Items from a dataset
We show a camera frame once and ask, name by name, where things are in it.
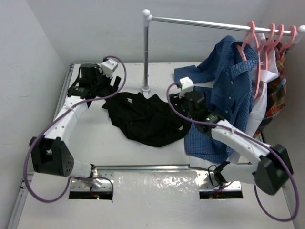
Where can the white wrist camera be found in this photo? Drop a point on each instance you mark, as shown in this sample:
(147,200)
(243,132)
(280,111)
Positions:
(108,67)
(186,86)

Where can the silver and white clothes rack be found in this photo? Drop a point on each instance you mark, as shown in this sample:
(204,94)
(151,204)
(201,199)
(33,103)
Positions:
(295,34)

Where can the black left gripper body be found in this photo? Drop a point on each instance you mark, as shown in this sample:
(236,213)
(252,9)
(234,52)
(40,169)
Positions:
(110,85)

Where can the white front cover board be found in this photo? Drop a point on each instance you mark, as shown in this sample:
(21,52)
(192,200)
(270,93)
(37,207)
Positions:
(157,201)

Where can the blue checkered shirt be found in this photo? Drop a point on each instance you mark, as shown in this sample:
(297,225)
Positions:
(225,80)

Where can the white shirt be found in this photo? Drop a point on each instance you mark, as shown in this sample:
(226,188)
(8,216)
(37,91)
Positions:
(256,115)

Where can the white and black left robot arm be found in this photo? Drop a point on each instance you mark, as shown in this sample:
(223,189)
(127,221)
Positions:
(51,154)

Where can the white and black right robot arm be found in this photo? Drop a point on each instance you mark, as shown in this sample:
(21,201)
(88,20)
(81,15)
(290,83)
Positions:
(268,167)

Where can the black shirt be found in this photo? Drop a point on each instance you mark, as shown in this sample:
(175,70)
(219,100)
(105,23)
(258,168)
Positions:
(149,121)

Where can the pink hanger holding white shirt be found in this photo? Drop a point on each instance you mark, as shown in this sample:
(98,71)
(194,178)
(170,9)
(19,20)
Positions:
(262,76)

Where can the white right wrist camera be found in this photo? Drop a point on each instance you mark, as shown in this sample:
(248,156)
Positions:
(186,86)

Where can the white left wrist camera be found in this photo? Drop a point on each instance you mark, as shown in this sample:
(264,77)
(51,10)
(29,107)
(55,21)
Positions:
(108,67)

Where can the red plaid shirt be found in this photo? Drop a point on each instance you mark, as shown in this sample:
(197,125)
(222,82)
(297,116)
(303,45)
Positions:
(276,87)

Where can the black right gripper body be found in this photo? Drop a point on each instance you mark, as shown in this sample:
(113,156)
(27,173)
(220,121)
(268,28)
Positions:
(181,103)

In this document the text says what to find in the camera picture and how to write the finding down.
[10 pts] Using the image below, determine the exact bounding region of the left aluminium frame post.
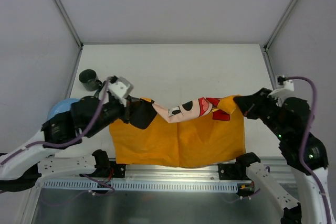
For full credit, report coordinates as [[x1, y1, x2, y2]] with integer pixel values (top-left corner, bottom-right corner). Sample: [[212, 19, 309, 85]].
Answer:
[[39, 0, 84, 50]]

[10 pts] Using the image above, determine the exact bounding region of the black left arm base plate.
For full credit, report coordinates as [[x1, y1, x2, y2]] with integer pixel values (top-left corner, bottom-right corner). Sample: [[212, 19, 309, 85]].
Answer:
[[86, 162, 127, 179]]

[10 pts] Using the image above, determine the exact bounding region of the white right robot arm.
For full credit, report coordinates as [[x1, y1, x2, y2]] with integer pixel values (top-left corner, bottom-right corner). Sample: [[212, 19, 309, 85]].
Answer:
[[233, 88, 335, 223]]

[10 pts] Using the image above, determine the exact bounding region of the aluminium frame post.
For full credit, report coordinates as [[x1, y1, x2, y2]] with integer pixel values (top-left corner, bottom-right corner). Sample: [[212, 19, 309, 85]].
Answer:
[[39, 0, 84, 50], [263, 0, 316, 51]]

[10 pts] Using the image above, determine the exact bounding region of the right aluminium frame post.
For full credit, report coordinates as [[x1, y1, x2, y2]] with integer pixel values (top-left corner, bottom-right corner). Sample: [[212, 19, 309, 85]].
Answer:
[[263, 0, 316, 51]]

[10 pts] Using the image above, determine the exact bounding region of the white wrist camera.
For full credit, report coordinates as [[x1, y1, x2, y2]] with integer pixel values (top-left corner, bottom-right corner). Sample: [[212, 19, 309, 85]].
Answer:
[[268, 75, 294, 100], [108, 76, 134, 107]]

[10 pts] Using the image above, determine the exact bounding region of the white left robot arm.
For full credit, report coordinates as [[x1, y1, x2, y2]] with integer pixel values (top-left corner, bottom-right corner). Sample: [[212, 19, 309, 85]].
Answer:
[[1, 96, 157, 193]]

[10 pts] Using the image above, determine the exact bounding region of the light blue plate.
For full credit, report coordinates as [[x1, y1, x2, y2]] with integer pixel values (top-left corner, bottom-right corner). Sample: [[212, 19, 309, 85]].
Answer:
[[47, 98, 79, 120]]

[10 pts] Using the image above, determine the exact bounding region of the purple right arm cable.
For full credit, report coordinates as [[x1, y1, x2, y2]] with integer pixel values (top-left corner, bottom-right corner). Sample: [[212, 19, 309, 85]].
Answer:
[[220, 76, 333, 224]]

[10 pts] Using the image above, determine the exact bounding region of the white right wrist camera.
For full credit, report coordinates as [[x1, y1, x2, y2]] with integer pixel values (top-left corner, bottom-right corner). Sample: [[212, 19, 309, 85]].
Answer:
[[268, 75, 294, 100]]

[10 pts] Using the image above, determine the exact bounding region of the orange cartoon cloth placemat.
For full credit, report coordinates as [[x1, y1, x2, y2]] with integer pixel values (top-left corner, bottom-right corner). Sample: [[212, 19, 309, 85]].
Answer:
[[109, 95, 246, 168]]

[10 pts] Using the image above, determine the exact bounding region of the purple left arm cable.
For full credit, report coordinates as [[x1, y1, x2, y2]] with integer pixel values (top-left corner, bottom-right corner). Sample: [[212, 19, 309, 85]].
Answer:
[[0, 77, 116, 206]]

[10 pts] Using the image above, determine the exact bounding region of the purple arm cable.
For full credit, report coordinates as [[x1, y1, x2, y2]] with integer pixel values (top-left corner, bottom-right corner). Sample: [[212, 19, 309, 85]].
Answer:
[[220, 76, 333, 224], [0, 77, 116, 206]]

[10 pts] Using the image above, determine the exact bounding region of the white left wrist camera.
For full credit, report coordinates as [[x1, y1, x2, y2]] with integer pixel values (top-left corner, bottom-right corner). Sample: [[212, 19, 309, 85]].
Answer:
[[108, 76, 134, 107]]

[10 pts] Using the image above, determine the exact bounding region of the dark green mug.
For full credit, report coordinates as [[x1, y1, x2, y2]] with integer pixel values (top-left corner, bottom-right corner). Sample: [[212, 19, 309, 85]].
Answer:
[[78, 69, 102, 92]]

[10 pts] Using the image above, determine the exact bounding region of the gold fork green handle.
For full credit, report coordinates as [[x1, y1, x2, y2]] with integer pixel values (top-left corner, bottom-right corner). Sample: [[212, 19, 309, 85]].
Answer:
[[93, 86, 102, 98]]

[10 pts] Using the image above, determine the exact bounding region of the white slotted cable duct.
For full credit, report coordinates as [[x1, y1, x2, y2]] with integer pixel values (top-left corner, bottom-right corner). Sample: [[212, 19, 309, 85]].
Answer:
[[43, 179, 238, 193]]

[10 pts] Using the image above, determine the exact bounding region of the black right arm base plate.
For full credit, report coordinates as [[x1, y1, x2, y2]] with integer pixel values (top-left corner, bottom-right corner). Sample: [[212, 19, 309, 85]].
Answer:
[[217, 163, 249, 180]]

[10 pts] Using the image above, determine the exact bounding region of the aluminium front rail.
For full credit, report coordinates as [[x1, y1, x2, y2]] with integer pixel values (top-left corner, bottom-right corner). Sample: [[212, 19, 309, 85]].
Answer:
[[31, 157, 300, 183]]

#### WORK INSTRUCTIONS
Go through the lines above. Select every one that has the string "wrist".

#### SOLUTION TO THIS PROBLEM
Where can the white wrist camera be found in this photo? Drop a point on each instance you mark, as shown in this sample:
Where can the white right wrist camera be found in this photo? Drop a point on each instance you mark, as shown in this sample:
Where can the white left wrist camera be found in this photo? Drop a point on each instance you mark, as shown in this sample:
[10 pts] Using the image above, determine the exact bounding region of the white wrist camera.
[10 pts] Using the image above, determine the exact bounding region of the white right wrist camera.
[10 pts] Using the image above, determine the exact bounding region of the white left wrist camera.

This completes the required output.